Many of us, particularly if we have been programmers, have got into the habit of
regarding computers as flawless execution engines. People with more of an
electronics background tend to be a bit more sceptical, I think.
I’ve been trying to figure out why I couldn’t burn a Fedora 11 DVD to upgrade
one of my oldest machines for several months now. I had checked the SHA-256
hash of the download then copied the file from the server where I run BitTorrent
across to a desktop machine’s external hard drive. The burned disk verified
against the image on the machine that created it but the installation self-test
always failed, claiming the disk was corrupt. I tried burning from the same
image on another machine; I tried burning at different speeds; I tried different
blank DVDs. No change.
Finally, today, I thought to try verifying the hash on the copied image rather
than the original one. It was different.
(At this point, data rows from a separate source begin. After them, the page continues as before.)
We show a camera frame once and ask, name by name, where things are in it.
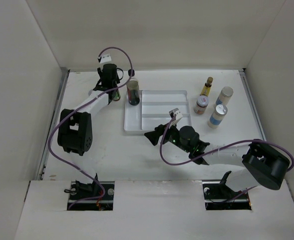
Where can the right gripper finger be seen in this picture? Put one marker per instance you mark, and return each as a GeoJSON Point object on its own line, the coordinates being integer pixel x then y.
{"type": "Point", "coordinates": [159, 130]}
{"type": "Point", "coordinates": [153, 137]}

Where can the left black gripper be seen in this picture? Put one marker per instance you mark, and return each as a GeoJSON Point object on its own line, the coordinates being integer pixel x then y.
{"type": "Point", "coordinates": [100, 73]}

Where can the yellow cap chili sauce bottle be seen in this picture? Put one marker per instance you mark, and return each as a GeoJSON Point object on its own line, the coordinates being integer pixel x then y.
{"type": "Point", "coordinates": [116, 96]}

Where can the black cap soy sauce bottle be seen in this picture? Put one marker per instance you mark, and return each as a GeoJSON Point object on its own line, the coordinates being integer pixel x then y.
{"type": "Point", "coordinates": [133, 89]}

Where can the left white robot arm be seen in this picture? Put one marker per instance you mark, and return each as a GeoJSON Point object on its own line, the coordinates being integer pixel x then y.
{"type": "Point", "coordinates": [75, 135]}

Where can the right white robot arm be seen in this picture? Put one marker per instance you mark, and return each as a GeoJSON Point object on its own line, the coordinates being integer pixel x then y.
{"type": "Point", "coordinates": [262, 163]}

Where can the white divided plastic tray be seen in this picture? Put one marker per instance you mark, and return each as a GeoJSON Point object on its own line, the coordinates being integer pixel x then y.
{"type": "Point", "coordinates": [153, 110]}

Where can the white lid brown sauce jar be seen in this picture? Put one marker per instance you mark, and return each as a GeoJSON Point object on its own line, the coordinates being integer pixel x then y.
{"type": "Point", "coordinates": [201, 104]}

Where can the small yellow oil bottle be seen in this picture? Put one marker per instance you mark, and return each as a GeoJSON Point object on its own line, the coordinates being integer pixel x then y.
{"type": "Point", "coordinates": [207, 87]}

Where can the white flip cap shaker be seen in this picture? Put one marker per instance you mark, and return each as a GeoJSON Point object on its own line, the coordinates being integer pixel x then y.
{"type": "Point", "coordinates": [220, 111]}

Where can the grey cap white shaker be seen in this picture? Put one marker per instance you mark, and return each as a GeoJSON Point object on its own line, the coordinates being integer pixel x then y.
{"type": "Point", "coordinates": [224, 96]}

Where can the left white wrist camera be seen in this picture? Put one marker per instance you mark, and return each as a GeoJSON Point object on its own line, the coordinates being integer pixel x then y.
{"type": "Point", "coordinates": [104, 59]}

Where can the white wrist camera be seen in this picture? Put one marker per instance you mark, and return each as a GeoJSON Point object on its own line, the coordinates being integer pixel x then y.
{"type": "Point", "coordinates": [176, 116]}
{"type": "Point", "coordinates": [104, 59]}

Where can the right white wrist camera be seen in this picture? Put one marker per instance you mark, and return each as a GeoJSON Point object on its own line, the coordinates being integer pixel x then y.
{"type": "Point", "coordinates": [176, 116]}

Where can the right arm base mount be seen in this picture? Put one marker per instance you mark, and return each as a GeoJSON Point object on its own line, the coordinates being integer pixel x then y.
{"type": "Point", "coordinates": [219, 197]}

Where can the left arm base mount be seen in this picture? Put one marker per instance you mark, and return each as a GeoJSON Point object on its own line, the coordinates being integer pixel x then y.
{"type": "Point", "coordinates": [88, 197]}

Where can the left metal table rail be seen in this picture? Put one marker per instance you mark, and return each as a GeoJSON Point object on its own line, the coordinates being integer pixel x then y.
{"type": "Point", "coordinates": [44, 157]}

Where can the metal table rail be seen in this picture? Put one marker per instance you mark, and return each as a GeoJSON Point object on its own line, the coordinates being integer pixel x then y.
{"type": "Point", "coordinates": [44, 157]}
{"type": "Point", "coordinates": [252, 104]}

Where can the right metal table rail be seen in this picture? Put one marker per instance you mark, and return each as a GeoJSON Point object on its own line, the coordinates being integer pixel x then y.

Comparing the original download with
the copy, I discovered two locations in the copy where byte 0x12 of a block had
dropped the 0x08 bit.
It’s probably not a coincidence that the machine on which I made the corrupted
copy has recently come back from a couple of extended “warranty repair” holidays
during which first the main system logic board and then (at my strong and
repeated insistence) the actual DRAM were replaced. The machine had been having
some intermittent problems involving applications shutting down unexpectedly;
these looked like memory issues to me but the manufacturer’s diagnostics had
always given it a clean bill of health. As an old-school computer guy, of
course, I know that the manufacturer’s diagnostics never detect real memory
issues.
The moral of the story? I’m not sure there is one: “faulty hardware sometimes
gives the wrong answer” seems rather an obvious thing to say. On the other
hand, if you are aware of the concept of
metastability in
electronics, you know that there’s no such thing as perfect hardware as long
as the logic needs to talk to the outside world. So we can reduce the frequency
of odd weirdness to the point where we never expect to encounter it, but we can
never make it go away altogether.